In the meantime, I'll share a couple of the poems here. There seemed to be a common thread of disliking structured poetry.
Ours Is Poetic
Ours is not so much a matter of rhyming
More a type of word splatter running
From a mind-spigot, the very timing
Of which is most important, when one most cunning
Forgets about the trying-to-say or
Gives up on wit or random punning
If all academic falsehood is removed
The barest essence of emotion left
There still, is room for a reader to be moved
For emotion lies at the depths,
Lays a foundation for some profound thing
When left unsaid, leaves the soul bereft.

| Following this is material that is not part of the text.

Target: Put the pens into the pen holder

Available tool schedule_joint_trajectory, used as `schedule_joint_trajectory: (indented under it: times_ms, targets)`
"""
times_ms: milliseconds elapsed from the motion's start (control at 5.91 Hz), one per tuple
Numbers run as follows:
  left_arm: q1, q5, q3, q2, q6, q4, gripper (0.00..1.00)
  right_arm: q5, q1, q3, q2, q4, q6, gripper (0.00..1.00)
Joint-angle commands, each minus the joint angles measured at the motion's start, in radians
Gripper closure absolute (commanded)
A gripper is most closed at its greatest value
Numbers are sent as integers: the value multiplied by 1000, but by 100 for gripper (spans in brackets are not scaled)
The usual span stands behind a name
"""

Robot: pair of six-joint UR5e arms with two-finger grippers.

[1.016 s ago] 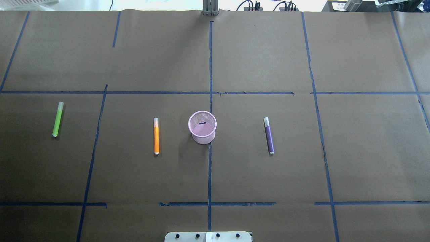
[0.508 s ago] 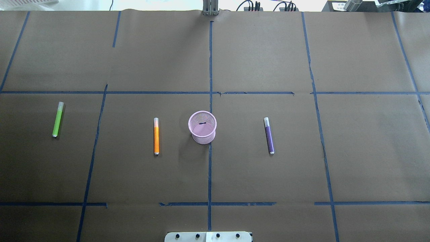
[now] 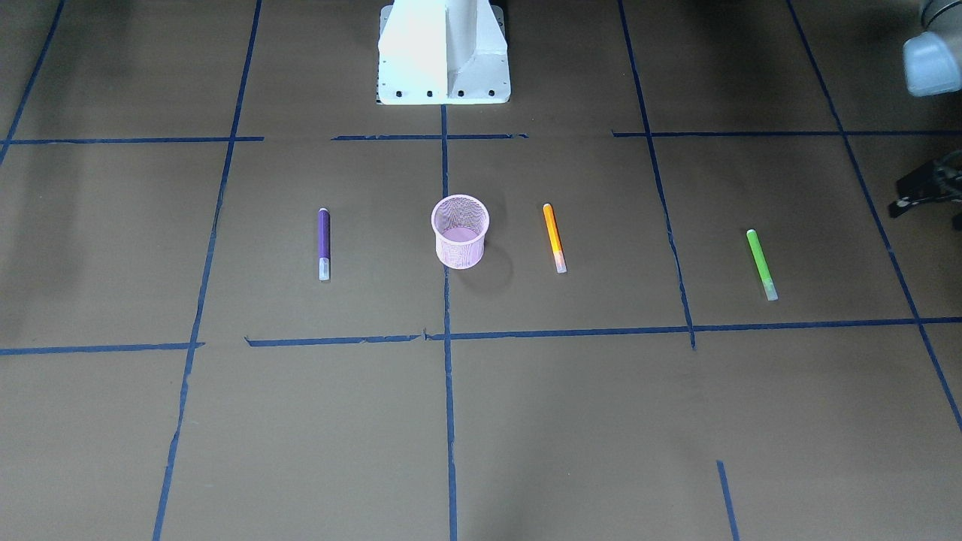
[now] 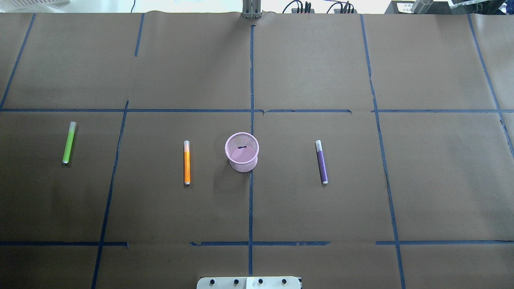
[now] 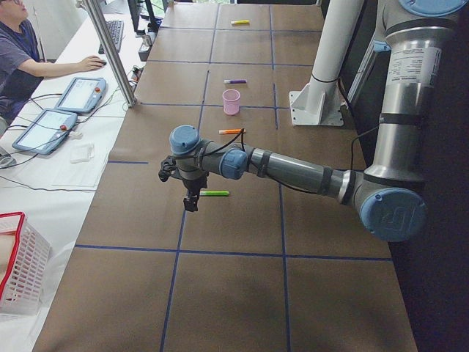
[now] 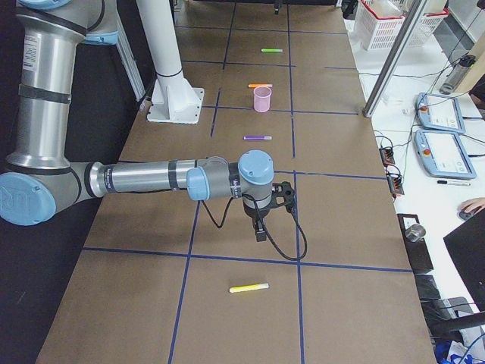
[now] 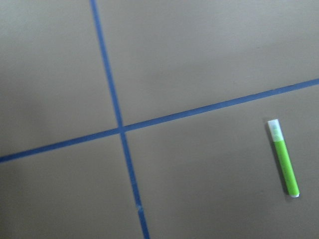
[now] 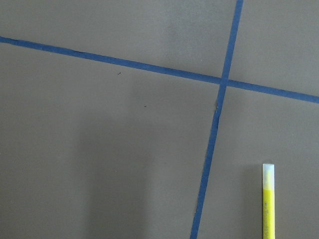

The second one was part of of an assignment to write a poem called a Sestina which has the most effed-up, convoluted structure imaginable. So like the fourth-grader that does a speech about how much they hate public speaking, I wrote a sestina about how fucking aggravating and pointless sestina-writing is.
Writing the Sestina
I'd say I've written a sestina before
but in all honesty I'd be lying
as I have never attempted a thing
so complicated as this. I must say
It is really an aerobic feat of mind
to complete. Really, if i had my way
I would choose to write this another way
and get myself into my warm bed before
I found myself giving a piece of my mind
to whoever came up with this. Lying
in my bed I could dream of what I'd say
to the creator of this silly thing.
Really now, who comes up with such a thing?
Someone who sits around and thinks of ways
to make complicated methods to say
things that could be put more simply. Before
I enjoyed poetry, I'm not lying
but writing this makes me lose my mind.
Now I'm not saying I really mind
reading the sestina and other things,
but I get to feeling like I'm lying.
Fitting words to metre a certain way
Since it seems the form comes well before
what I am actually trying to say.
Oh but what am I trying to say?
The original idea has slipped my mind.
I had a vague idea. That was well before
I got wrapped up and tangled in this thing
and my message got lost along the way.
Now exhausted, I find myself lying
on the floor, when I should be lying
in my bed. For what more could I say
on the subject, considering the way
my eyes are drooping and it seems my mind
is wandering, drifting to other things.
I should retire, and sleep before
someone finds me lying here. I don't mind
if perhaps they say I'm mad or something.
I was that way already, long before.